◆ TASK ITEM ◆
Lines from the line with "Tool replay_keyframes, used" to the line with "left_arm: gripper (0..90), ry" in the entries below, and only those, must be output exactly, with both ends included.

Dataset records
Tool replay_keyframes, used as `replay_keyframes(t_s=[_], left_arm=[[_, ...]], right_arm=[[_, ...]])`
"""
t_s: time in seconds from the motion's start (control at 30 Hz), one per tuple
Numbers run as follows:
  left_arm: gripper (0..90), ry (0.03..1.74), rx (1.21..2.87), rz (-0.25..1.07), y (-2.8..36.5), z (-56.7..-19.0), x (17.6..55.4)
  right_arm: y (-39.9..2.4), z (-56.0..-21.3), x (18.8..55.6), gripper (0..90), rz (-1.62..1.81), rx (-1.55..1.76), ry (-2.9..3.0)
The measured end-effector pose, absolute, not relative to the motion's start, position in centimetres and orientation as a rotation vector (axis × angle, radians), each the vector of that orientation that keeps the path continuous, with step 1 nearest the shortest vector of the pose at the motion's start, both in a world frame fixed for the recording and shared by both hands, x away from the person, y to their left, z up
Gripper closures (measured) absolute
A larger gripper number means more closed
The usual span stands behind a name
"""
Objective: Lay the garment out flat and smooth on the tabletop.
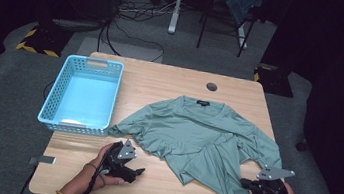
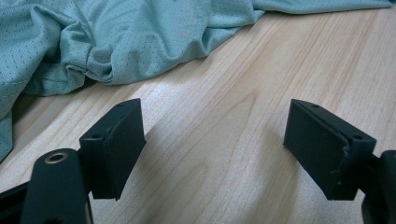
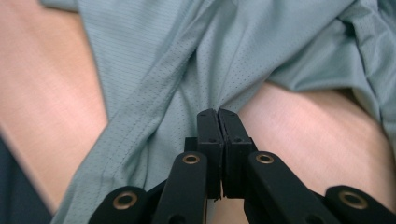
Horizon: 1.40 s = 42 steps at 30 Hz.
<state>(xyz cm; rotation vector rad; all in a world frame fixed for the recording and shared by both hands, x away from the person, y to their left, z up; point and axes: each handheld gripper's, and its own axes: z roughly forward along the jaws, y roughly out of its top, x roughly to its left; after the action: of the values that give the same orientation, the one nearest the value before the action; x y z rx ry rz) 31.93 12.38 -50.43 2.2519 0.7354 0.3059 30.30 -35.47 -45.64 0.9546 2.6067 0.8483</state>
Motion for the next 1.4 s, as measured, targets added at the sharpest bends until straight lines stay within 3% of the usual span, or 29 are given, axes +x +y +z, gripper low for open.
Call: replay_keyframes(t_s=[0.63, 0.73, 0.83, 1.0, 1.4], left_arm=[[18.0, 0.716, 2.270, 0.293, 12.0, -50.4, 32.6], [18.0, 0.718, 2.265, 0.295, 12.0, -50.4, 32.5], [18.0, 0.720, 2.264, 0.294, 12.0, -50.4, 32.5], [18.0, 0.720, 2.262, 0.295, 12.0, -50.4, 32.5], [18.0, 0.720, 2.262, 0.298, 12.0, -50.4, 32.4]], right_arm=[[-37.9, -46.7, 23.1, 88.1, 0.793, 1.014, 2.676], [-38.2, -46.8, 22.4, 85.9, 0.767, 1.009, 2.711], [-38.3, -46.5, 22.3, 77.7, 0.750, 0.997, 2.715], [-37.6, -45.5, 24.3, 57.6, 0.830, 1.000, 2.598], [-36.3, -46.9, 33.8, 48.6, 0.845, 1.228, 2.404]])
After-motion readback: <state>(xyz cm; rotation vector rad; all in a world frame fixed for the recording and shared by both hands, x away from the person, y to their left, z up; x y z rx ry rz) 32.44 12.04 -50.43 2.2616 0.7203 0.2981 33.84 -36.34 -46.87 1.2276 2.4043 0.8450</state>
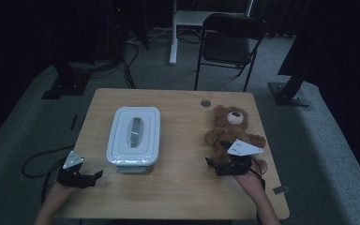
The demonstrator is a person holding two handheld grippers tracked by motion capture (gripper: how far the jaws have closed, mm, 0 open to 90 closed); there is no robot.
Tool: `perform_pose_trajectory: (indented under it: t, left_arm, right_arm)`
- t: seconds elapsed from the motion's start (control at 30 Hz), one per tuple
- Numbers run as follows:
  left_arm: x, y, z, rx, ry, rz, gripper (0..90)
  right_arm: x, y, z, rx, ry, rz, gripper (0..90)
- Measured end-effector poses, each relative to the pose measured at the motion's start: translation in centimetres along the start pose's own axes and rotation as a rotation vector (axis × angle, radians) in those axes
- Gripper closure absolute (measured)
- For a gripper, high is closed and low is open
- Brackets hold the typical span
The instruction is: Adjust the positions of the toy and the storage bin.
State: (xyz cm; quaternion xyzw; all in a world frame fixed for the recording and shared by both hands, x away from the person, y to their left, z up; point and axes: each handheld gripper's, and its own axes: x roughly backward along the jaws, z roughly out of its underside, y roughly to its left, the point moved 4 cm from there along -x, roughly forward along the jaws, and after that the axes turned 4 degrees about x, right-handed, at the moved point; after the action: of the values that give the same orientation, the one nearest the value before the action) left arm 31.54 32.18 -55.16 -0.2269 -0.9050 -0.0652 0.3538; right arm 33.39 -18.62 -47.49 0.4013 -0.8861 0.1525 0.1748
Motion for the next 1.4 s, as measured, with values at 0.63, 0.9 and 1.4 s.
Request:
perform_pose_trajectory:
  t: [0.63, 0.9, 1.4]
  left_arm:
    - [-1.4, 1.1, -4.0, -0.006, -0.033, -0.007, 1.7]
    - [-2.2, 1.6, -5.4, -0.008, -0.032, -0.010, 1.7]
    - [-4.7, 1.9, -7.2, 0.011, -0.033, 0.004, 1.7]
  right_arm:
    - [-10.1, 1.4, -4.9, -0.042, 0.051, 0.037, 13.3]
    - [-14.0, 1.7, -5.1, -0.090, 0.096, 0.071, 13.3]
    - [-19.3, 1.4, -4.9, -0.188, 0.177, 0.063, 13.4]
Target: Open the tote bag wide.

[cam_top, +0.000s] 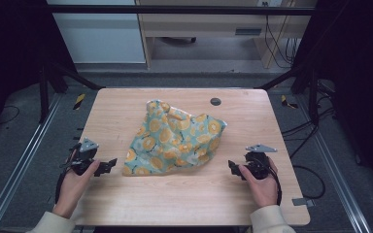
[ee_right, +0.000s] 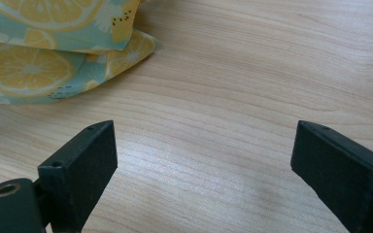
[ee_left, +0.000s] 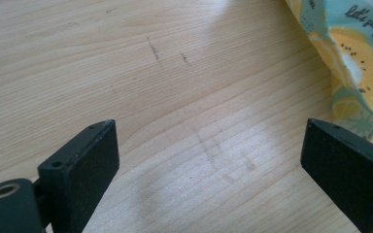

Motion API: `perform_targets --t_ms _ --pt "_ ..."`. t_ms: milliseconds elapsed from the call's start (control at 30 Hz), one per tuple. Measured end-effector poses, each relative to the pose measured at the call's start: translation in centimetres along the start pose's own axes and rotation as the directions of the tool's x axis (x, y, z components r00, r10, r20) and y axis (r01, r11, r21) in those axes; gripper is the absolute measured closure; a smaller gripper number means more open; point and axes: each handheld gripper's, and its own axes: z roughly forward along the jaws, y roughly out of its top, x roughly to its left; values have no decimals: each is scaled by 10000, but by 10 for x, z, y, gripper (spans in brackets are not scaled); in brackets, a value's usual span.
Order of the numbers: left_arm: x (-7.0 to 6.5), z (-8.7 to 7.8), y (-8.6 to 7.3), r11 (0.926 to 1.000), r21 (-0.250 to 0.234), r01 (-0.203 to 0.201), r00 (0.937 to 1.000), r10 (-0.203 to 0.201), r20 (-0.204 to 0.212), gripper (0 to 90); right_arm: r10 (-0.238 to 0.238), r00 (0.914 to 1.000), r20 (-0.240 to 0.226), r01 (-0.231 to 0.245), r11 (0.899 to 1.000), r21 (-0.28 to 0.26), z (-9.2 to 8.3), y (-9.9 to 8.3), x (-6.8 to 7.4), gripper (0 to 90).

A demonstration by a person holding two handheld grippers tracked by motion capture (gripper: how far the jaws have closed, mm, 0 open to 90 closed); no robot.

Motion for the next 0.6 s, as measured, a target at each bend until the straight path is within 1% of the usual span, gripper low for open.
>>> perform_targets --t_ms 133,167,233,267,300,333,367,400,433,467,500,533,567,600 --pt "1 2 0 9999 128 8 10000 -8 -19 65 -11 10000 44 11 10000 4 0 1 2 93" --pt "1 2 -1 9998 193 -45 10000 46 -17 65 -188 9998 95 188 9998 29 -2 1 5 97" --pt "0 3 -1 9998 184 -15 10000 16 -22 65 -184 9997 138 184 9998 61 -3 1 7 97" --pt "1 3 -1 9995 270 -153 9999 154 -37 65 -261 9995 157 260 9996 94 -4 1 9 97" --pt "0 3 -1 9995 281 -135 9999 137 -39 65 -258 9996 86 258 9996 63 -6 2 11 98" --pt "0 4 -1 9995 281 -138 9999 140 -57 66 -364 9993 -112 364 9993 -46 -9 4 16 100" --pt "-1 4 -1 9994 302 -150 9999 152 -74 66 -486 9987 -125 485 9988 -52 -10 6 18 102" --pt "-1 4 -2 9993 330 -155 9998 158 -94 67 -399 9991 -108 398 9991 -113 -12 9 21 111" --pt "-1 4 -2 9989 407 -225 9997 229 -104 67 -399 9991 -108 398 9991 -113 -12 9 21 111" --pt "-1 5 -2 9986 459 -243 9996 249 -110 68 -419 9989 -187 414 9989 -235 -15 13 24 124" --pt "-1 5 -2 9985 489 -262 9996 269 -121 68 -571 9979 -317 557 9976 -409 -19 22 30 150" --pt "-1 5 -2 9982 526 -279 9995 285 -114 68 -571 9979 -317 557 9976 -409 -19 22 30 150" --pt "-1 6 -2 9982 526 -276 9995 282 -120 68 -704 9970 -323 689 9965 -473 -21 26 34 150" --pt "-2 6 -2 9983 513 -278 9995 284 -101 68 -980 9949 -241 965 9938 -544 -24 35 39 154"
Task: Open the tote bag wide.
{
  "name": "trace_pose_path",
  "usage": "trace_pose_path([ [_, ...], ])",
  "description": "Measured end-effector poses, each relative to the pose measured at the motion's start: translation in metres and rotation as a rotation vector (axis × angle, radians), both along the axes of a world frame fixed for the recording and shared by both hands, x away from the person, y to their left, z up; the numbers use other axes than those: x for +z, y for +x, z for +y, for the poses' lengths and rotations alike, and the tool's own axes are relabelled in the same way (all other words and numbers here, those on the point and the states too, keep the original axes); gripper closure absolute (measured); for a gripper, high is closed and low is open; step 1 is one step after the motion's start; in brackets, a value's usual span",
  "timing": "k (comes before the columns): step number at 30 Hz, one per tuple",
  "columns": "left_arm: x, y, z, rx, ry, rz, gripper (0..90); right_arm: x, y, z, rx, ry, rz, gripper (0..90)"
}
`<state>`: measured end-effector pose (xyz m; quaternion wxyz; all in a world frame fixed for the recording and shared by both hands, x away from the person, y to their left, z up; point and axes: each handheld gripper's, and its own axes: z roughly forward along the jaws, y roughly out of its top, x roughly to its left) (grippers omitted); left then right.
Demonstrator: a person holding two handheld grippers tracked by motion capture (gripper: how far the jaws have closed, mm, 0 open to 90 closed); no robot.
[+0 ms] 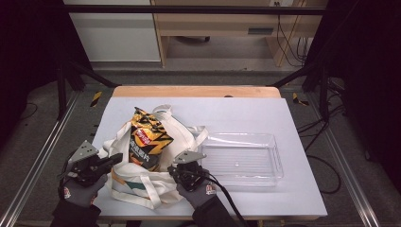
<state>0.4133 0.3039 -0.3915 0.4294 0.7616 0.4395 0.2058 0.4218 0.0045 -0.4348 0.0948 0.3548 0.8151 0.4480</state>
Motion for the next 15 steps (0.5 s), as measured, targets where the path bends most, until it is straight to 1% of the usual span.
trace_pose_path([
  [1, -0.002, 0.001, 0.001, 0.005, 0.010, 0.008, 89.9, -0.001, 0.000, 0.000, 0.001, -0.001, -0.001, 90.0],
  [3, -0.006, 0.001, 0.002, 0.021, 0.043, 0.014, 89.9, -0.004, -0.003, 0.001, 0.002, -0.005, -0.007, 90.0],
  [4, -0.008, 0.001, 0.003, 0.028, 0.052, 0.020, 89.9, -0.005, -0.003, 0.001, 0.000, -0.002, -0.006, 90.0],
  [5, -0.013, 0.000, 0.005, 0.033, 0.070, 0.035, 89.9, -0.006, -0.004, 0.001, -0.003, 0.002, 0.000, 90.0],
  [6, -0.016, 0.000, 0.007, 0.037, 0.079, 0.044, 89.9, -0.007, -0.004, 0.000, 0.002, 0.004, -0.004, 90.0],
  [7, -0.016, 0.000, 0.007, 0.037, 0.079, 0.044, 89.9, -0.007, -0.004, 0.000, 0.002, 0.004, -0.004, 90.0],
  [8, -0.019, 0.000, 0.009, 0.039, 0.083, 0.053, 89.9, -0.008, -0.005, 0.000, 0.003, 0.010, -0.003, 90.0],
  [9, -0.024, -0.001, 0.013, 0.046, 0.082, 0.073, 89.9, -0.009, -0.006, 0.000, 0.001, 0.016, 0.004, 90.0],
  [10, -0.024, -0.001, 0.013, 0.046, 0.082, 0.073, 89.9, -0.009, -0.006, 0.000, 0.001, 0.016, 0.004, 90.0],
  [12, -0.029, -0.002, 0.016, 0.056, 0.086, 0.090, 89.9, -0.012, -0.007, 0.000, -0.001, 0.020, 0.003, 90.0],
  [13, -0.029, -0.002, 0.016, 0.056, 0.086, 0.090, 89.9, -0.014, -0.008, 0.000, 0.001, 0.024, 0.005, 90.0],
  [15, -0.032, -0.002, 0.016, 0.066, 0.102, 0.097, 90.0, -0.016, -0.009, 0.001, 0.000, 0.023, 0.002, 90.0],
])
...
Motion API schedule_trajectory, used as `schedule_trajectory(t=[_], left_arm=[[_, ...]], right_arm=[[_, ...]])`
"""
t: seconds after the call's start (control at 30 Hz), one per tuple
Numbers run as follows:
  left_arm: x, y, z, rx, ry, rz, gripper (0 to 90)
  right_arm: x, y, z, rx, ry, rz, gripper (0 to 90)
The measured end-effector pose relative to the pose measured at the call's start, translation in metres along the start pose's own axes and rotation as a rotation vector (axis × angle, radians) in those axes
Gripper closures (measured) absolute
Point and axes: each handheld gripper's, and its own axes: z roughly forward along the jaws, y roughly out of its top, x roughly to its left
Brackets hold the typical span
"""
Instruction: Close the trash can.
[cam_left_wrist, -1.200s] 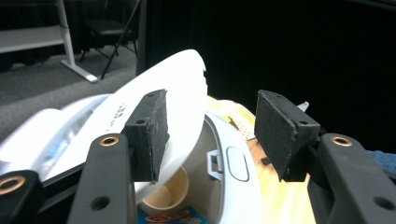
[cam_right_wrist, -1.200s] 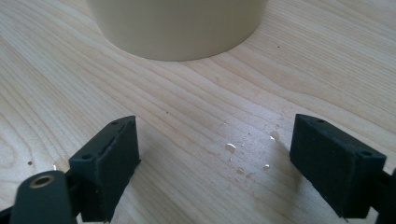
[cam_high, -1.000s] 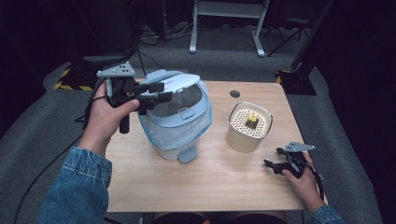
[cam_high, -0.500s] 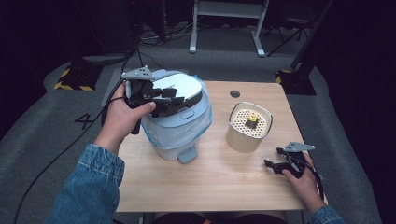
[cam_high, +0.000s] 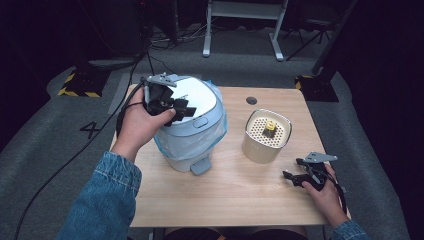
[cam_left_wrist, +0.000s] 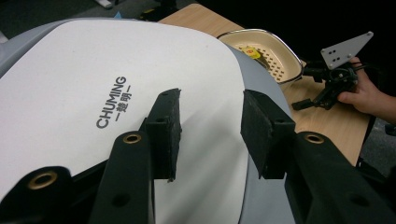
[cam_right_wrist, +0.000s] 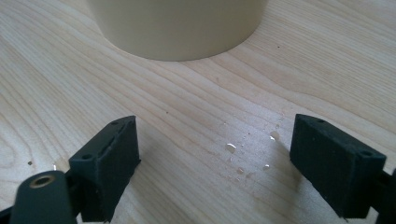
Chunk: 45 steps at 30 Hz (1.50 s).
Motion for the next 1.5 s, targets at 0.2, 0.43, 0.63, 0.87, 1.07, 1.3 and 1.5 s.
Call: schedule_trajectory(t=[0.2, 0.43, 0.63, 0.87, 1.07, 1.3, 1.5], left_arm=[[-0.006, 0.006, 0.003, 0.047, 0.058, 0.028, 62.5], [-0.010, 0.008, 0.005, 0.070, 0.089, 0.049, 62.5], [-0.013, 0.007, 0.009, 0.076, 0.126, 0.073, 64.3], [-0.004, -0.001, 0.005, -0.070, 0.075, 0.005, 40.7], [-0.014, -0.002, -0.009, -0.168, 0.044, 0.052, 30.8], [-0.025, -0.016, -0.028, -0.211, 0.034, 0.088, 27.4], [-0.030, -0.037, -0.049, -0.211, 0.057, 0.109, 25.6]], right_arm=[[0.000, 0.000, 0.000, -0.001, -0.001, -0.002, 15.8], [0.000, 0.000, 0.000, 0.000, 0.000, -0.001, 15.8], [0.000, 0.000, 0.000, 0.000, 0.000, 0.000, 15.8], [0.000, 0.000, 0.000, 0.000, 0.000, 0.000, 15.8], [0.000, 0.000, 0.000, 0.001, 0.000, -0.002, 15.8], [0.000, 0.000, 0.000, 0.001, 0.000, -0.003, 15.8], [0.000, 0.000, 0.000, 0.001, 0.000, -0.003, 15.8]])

◆ RESPONSE AREA ◆
Tool replay_keyframes, used as `replay_keyframes(t_s=[_], left_arm=[[_, ...]], right_arm=[[_, ...]])`
"""
t_s: time in seconds from the motion's start (control at 30 Hz), one per tuple
Numbers run as follows:
  left_arm: gripper (0..90), ry (0.03..1.74), rx (1.21..2.87), rz (-0.25..1.07), y (-2.8..36.5), z (-56.7..-19.0), x (17.6..55.4)

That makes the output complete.